The inside track: Gut microbes may alter the aging process, study finds

December 10, 2019

The unseen, microbial lives that we foster inside our intestinal tracks may affect our individual life expectancy, according to a new study featured on News-Medical.

An international research team from the United Kingdom, Australia, and Singapore–led by Nanyang Technological University, Singapore (NTU Singapore)—has found that microorganisms living in the gut may alter the aging process, which could lead to the development of food-based treatment to slow it down.

All living organisms, including human beings, coexist with a myriad of microbial species living in and on them, and research has established their important role in nutrition, physiology, metabolism, and behavior.

For the most recent study, a team led by Professor Sven Pettersson of the NTU Lee Kong Chian School of Medicine transplanted gut microbes from two-year-old mice into much younger, six-week-old germ-free mice. After eight weeks, the younger mice had increased intestinal growth and production of neurons in the brain, known as neurogenesis.

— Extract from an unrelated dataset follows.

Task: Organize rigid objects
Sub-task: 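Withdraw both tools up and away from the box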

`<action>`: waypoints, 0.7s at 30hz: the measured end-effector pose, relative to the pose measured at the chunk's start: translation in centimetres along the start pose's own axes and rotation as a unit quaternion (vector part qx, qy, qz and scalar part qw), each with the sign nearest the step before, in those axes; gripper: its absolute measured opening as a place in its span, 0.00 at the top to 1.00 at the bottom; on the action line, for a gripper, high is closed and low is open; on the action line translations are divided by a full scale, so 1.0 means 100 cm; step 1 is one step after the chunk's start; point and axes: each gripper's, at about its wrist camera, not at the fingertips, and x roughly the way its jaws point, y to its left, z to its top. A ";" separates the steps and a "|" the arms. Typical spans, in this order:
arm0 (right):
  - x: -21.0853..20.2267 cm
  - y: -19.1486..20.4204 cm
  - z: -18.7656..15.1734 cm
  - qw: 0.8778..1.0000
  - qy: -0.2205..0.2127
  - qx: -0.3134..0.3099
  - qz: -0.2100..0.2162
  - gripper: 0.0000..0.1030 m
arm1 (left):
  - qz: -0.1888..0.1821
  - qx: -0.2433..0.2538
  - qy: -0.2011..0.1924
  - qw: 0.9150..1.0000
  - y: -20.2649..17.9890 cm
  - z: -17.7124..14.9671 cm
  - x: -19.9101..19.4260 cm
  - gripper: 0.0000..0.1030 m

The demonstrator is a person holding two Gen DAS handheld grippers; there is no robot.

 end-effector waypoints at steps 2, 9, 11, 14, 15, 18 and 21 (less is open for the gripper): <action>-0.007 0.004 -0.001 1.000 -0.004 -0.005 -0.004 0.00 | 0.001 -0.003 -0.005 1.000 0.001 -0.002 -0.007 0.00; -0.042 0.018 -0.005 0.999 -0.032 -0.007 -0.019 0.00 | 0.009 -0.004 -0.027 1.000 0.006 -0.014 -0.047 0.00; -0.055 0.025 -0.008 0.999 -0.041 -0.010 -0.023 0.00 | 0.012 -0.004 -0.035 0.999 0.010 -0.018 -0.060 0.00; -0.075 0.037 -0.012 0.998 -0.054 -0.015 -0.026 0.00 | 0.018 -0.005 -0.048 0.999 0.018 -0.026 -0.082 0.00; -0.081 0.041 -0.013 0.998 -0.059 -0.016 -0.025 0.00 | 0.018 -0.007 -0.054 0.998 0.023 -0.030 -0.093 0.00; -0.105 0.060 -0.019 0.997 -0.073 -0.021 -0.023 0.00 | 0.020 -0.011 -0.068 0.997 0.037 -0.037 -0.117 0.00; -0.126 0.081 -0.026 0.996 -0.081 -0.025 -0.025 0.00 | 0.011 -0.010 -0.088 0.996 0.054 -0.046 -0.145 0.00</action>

The team showed that the increased neurogenesis was due to an enrichment of gut microbes that produce a specific short chain fatty acid, called butyrate, News-Medical reported.

Butyrate is produced through microbial fermentation of dietary fibers in the lower intestinal tract and stimulates production of a pro-longevity hormone called FGF21, which plays an important role in regulating the body’s energy and metabolism. As we age, butyrate production is reduced.

The researchers then showed that giving butyrate on its own to the young germ-free mice had the same adult neurogenesis effects, noting: These results will lead us to explore whether butyrate might support repair and rebuilding in situations like stroke [and] spinal damage, [as well as] to attenuate accelerated aging and cognitive decline.”

Pettersson commented, “We can conceive of future human studies where we would test the ability of food products with butyrate to support healthy aging and adult neurogenesis.”.

He added, “In Singapore, with its strong food culture, exploring the use of food to ‘heal’ ourselves, would be an intriguing next step, and the results could be important in Singapore’s quest to support healthy aging for their silver generation”.

Group leader Dr, Dario Riccardo Valenzano at the Max Planck Institute for Biology of Ageing in Germany, who was not involved in the study, said the discovery is a milestone in research on microbiome.

“These results are exciting and raise several new open questions for both biology of aging and microbiome research, including whether there is an active acquisition of butyrate-producing microbes during mice life and whether extreme aging leads to a loss of this fundamental microbial community, which may be eventually responsible for dysbiosis and age-related dysfunctions,” he added.

The study was published in the journal, Science Translational Medicine, on November 13.